_EXTRACTED MATERIAL:_
######
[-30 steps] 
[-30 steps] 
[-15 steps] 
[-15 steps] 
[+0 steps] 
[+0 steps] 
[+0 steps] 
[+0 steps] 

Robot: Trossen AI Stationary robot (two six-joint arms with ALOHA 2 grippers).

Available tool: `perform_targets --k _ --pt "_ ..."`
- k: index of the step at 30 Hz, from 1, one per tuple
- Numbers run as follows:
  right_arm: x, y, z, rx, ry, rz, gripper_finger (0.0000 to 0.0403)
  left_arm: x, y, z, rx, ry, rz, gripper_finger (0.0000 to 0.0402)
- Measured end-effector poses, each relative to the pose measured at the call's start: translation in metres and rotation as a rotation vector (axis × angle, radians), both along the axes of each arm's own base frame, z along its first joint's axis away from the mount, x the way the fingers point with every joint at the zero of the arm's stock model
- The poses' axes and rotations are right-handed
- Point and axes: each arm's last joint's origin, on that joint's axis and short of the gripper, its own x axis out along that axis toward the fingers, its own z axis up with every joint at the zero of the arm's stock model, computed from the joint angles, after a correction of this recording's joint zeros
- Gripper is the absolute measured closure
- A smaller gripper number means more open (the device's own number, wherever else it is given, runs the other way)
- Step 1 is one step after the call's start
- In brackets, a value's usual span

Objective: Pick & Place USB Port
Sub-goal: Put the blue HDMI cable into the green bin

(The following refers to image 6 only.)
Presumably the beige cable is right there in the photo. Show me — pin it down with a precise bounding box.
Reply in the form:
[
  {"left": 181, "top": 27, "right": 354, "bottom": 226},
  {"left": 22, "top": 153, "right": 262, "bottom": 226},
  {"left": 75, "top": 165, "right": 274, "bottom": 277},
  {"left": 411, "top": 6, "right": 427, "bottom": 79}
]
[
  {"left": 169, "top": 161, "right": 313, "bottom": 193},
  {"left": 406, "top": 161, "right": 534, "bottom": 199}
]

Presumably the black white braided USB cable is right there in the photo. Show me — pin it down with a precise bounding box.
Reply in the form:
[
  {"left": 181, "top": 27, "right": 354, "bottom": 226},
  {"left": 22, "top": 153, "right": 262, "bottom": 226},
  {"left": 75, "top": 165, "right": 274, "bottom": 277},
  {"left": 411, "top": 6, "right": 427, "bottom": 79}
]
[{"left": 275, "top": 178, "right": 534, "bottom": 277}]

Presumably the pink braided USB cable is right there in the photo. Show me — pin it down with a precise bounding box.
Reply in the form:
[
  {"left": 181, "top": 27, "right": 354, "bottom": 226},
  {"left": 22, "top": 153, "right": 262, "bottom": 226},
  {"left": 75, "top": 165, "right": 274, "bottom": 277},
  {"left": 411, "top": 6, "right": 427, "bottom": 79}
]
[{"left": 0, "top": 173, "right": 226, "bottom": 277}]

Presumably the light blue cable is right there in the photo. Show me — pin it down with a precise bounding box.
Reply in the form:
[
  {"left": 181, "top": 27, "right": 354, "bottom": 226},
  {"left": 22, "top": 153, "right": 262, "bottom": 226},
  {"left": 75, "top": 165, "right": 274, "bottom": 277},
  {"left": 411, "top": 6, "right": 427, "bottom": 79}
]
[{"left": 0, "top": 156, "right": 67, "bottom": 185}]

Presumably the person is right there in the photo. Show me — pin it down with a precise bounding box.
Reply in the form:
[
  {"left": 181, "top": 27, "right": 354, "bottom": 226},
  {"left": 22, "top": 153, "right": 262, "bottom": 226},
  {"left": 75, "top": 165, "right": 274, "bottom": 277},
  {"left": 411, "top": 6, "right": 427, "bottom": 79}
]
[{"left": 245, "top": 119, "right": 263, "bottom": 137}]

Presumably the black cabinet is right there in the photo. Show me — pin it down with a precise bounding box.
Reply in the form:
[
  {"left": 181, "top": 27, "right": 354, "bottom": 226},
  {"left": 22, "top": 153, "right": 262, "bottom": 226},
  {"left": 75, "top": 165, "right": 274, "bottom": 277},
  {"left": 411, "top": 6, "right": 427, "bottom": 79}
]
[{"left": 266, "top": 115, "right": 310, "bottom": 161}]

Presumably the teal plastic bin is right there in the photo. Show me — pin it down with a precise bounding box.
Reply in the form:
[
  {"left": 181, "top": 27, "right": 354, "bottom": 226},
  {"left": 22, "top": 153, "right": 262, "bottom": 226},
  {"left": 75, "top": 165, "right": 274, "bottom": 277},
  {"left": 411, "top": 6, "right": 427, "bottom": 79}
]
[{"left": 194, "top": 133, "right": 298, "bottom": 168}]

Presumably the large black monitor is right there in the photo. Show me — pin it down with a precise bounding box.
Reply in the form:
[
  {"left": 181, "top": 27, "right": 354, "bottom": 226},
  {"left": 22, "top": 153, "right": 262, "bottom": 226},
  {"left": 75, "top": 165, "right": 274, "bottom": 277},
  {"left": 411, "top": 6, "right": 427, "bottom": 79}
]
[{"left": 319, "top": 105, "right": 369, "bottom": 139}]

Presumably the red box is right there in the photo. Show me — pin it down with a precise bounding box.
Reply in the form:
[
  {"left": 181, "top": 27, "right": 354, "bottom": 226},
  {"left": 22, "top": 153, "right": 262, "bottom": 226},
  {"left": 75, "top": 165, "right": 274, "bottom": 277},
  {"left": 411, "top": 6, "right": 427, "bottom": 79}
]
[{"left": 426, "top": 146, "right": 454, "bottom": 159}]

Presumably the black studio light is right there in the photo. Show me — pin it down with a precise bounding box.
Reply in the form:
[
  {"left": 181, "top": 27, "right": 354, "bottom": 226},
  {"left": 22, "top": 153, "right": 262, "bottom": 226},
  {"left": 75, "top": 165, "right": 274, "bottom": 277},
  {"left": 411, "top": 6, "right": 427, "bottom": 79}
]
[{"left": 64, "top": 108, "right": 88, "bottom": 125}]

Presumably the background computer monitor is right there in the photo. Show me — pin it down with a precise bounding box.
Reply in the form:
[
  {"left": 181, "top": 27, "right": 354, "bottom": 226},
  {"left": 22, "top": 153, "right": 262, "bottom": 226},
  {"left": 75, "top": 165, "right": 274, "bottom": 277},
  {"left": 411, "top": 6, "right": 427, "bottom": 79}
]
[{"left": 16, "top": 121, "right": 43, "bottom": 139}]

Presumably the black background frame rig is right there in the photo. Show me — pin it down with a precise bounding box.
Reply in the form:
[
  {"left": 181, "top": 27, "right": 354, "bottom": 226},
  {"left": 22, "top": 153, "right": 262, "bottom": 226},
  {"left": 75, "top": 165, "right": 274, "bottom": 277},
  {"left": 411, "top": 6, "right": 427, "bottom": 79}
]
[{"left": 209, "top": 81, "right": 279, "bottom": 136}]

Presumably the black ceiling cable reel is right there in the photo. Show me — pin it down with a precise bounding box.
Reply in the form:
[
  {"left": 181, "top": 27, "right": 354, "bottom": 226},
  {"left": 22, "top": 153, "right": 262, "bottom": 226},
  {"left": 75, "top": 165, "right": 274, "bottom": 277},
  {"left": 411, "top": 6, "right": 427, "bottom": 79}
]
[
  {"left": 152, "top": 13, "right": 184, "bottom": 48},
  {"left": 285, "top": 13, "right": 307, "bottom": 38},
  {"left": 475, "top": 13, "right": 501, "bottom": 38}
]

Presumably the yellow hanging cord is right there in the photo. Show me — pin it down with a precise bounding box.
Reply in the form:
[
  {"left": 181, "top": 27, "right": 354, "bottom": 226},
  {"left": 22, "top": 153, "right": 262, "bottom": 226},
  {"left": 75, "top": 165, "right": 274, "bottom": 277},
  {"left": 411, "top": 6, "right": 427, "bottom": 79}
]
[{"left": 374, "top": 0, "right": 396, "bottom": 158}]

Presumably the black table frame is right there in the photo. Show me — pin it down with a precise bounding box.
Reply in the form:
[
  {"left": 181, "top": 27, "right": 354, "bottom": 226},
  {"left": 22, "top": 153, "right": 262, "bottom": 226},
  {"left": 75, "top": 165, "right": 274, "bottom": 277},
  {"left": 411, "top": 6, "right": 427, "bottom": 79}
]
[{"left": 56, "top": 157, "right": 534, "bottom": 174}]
######
_WHAT THE EXERCISE ASKS:_
What is needed is an exact repetition of the lines from the first line of the records through the line containing "- Numbers run", both ends included, and nothing more.

_EXERCISE ANSWER:_
[-30 steps] 
[-30 steps] 
[-15 steps] 
[-15 steps] 
[+0 steps] 
[+0 steps] 
[+0 steps] 
[+0 steps] 

Robot: Trossen AI Stationary robot (two six-joint arms with ALOHA 2 grippers).

Available tool: `perform_targets --k _ --pt "_ ..."`
- k: index of the step at 30 Hz, from 1, one per tuple
- Numbers run as follows:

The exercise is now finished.